*TASK OBJECTIVE*. Each line of the data has to be retyped exactly as it is.

*COLLECTED DATA*.
-- Opening Marker --
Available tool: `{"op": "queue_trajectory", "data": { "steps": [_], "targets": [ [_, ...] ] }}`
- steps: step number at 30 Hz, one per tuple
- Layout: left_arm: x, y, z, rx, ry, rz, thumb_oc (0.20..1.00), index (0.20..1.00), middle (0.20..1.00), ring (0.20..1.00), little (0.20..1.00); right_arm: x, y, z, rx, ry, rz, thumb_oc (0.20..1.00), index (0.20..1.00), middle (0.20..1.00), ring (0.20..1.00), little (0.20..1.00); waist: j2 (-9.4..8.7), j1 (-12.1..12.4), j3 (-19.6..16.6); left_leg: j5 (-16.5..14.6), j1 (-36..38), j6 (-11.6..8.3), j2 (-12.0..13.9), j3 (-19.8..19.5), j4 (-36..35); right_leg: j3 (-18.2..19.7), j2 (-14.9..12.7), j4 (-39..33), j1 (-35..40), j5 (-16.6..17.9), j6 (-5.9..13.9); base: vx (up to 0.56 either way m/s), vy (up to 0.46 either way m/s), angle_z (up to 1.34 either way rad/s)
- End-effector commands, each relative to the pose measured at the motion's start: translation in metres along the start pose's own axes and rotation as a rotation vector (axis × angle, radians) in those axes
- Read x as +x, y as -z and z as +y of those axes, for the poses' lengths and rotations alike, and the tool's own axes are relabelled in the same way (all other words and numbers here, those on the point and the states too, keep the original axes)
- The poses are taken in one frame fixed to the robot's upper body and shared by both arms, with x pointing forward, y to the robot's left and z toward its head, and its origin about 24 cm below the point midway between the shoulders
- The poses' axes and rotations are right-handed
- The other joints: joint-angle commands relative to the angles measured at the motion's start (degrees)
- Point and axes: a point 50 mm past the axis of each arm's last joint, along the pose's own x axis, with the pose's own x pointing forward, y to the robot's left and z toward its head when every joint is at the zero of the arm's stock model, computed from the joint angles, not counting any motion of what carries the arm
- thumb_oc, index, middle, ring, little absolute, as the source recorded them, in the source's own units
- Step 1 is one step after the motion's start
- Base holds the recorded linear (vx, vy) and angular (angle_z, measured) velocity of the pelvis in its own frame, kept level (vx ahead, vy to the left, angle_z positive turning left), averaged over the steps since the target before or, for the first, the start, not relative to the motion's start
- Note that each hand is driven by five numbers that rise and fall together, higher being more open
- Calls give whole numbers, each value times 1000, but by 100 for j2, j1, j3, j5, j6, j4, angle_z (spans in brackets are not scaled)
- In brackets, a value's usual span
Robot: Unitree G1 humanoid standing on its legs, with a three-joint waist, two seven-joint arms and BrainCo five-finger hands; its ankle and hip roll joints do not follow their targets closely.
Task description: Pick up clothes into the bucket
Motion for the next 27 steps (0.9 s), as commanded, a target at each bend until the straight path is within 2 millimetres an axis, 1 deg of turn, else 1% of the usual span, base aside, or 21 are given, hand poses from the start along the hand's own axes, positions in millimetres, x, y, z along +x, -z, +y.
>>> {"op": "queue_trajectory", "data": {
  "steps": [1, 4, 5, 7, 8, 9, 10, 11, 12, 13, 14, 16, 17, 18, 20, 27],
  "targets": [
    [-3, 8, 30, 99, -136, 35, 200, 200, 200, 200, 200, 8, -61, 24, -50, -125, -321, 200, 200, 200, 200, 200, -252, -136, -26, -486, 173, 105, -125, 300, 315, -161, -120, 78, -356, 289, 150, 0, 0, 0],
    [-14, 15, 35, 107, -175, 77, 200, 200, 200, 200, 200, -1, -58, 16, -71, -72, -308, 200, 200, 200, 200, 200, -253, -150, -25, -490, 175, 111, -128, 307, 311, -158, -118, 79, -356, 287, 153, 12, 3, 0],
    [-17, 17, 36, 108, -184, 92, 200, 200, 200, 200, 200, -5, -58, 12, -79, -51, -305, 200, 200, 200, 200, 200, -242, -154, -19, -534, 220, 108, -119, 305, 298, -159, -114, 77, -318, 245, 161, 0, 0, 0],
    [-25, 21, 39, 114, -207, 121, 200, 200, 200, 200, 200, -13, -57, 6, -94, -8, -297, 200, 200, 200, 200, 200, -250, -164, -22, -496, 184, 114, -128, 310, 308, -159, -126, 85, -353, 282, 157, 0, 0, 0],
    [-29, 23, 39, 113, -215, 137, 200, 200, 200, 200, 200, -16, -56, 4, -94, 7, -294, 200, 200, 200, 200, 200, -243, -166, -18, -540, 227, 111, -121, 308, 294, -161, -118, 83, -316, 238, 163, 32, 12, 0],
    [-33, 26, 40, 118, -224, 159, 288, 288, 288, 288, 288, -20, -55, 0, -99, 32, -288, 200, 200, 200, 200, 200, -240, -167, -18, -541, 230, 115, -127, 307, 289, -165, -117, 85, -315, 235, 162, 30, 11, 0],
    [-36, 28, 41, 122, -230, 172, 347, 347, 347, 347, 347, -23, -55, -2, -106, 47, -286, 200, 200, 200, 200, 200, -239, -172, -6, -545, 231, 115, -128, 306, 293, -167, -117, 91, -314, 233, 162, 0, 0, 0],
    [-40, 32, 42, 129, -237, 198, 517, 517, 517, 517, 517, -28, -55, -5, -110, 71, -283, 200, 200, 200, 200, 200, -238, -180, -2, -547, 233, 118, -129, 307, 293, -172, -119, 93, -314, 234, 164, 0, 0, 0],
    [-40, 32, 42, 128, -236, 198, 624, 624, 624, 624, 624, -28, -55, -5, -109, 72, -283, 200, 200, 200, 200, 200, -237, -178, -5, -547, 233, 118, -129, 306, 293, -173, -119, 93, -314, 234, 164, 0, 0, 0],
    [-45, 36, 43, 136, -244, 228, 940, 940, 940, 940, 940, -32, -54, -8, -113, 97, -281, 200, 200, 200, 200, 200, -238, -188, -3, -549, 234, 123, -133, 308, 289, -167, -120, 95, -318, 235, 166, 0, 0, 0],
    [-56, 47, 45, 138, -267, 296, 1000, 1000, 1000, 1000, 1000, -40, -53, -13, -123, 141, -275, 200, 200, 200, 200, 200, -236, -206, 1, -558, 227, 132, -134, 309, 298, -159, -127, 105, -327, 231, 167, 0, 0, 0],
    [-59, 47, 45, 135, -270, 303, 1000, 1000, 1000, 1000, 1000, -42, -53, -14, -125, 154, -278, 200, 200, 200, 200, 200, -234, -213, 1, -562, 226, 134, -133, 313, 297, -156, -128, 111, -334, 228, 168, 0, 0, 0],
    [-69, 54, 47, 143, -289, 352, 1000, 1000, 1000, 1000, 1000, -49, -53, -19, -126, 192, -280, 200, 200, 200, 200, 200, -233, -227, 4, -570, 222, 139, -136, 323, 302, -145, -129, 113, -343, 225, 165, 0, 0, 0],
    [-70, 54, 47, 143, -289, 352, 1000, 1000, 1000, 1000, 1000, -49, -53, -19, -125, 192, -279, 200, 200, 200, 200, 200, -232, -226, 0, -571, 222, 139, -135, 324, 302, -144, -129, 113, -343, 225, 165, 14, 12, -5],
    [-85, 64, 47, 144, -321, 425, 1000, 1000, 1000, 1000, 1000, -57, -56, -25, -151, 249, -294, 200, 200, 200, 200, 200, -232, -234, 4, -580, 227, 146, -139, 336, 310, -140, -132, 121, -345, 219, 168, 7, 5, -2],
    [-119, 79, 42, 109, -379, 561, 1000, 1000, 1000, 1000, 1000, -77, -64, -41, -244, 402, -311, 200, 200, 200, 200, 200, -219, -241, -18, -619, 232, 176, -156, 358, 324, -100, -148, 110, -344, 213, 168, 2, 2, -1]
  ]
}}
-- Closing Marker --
*THE ANSWER*.
Available tool: `{"op": "queue_trajectory", "data": { "steps": [_], "targets": [ [_, ...] ] }}`
- steps: step number at 30 Hz, one per tuple
- Layout: left_arm: x, y, z, rx, ry, rz, thumb_oc (0.20..1.00), index (0.20..1.00), middle (0.20..1.00), ring (0.20..1.00), little (0.20..1.00); right_arm: x, y, z, rx, ry, rz, thumb_oc (0.20..1.00), index (0.20..1.00), middle (0.20..1.00), ring (0.20..1.00), little (0.20..1.00); waist: j2 (-9.4..8.7), j1 (-12.1..12.4), j3 (-19.6..16.6); left_leg: j5 (-16.5..14.6), j1 (-36..38), j6 (-11.6..8.3), j2 (-12.0..13.9), j3 (-19.8..19.5), j4 (-36..35); right_leg: j3 (-18.2..19.7), j2 (-14.9..12.7), j4 (-39..33), j1 (-35..40), j5 (-16.6..17.9), j6 (-5.9..13.9); base: vx (up to 0.56 either way m/s), vy (up to 0.46 either way m/s), angle_z (up to 1.34 either way rad/s)
- End-effector commands, each relative to the pose measured at the motion's start: translation in metres along the start pose's own axes and rotation as a rotation vector (axis × angle, radians) in those axes
- Read x as +x, y as -z and z as +y of those axes, for the poses' lengths and rotations alike, and the tool's own axes are relabelled in the same way (all other words and numbers here, those on the point and the states too, keep the original axes)
- The poses are taken in one frame fixed to the robot's upper body and shared by both arms, with x pointing forward, y to the robot's left and z toward its head, and its origin about 24 cm below the point midway between the shoulders
- The poses' axes and rotations are right-handed
- The other joints: joint-angle commands relative to the angles measured at the motion's start (degrees)
- Point and axes: a point 50 mm past the axis of each arm's last joint, along the pose's own x axis, with the pose's own x pointing forward, y to the robot's left and z toward its head when every joint is at the zero of the arm's stock model, computed from the joint angles, not counting any motion of what carries the arm
- thumb_oc, index, middle, ring, little absolute, as the source recorded them, in the source's own units
- Step 1 is one step after the motion's start
- Base holds the recorded linear (vx, vy) and angular (angle_z, measured) velocity of the pelvis in its own frame, kept level (vx ahead, vy to the left, angle_z positive turning left), averaged over the steps since the target before or, for the first, the start, not relative to the motion's start
- Note that each hand is driven by five numbers that rise and fall together, higher being more open
- Calls give whole numbers, each value times 1000, but by 100 for j2, j1, j3, j5, j6, j4, angle_z (spans in brackets are not scaled)
- In brackets, a value's usual span
Robot: Unitree G1 humanoid standing on its legs, with a three-joint waist, two seven-joint arms and BrainCo five-finger hands; its ankle and hip roll joints do not follow their targets closely.
Task description: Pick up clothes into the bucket
Motion for the next 27 steps (0.9 s), as commanded, a target at each bend until the straight path is within 2 millimetres an axis, 1 deg of turn, else 1% of the usual span, base aside, or 21 are given, hand poses from the start along the hand's own axes, positions in millimetres, x, y, z along +x, -z, +y.
>>> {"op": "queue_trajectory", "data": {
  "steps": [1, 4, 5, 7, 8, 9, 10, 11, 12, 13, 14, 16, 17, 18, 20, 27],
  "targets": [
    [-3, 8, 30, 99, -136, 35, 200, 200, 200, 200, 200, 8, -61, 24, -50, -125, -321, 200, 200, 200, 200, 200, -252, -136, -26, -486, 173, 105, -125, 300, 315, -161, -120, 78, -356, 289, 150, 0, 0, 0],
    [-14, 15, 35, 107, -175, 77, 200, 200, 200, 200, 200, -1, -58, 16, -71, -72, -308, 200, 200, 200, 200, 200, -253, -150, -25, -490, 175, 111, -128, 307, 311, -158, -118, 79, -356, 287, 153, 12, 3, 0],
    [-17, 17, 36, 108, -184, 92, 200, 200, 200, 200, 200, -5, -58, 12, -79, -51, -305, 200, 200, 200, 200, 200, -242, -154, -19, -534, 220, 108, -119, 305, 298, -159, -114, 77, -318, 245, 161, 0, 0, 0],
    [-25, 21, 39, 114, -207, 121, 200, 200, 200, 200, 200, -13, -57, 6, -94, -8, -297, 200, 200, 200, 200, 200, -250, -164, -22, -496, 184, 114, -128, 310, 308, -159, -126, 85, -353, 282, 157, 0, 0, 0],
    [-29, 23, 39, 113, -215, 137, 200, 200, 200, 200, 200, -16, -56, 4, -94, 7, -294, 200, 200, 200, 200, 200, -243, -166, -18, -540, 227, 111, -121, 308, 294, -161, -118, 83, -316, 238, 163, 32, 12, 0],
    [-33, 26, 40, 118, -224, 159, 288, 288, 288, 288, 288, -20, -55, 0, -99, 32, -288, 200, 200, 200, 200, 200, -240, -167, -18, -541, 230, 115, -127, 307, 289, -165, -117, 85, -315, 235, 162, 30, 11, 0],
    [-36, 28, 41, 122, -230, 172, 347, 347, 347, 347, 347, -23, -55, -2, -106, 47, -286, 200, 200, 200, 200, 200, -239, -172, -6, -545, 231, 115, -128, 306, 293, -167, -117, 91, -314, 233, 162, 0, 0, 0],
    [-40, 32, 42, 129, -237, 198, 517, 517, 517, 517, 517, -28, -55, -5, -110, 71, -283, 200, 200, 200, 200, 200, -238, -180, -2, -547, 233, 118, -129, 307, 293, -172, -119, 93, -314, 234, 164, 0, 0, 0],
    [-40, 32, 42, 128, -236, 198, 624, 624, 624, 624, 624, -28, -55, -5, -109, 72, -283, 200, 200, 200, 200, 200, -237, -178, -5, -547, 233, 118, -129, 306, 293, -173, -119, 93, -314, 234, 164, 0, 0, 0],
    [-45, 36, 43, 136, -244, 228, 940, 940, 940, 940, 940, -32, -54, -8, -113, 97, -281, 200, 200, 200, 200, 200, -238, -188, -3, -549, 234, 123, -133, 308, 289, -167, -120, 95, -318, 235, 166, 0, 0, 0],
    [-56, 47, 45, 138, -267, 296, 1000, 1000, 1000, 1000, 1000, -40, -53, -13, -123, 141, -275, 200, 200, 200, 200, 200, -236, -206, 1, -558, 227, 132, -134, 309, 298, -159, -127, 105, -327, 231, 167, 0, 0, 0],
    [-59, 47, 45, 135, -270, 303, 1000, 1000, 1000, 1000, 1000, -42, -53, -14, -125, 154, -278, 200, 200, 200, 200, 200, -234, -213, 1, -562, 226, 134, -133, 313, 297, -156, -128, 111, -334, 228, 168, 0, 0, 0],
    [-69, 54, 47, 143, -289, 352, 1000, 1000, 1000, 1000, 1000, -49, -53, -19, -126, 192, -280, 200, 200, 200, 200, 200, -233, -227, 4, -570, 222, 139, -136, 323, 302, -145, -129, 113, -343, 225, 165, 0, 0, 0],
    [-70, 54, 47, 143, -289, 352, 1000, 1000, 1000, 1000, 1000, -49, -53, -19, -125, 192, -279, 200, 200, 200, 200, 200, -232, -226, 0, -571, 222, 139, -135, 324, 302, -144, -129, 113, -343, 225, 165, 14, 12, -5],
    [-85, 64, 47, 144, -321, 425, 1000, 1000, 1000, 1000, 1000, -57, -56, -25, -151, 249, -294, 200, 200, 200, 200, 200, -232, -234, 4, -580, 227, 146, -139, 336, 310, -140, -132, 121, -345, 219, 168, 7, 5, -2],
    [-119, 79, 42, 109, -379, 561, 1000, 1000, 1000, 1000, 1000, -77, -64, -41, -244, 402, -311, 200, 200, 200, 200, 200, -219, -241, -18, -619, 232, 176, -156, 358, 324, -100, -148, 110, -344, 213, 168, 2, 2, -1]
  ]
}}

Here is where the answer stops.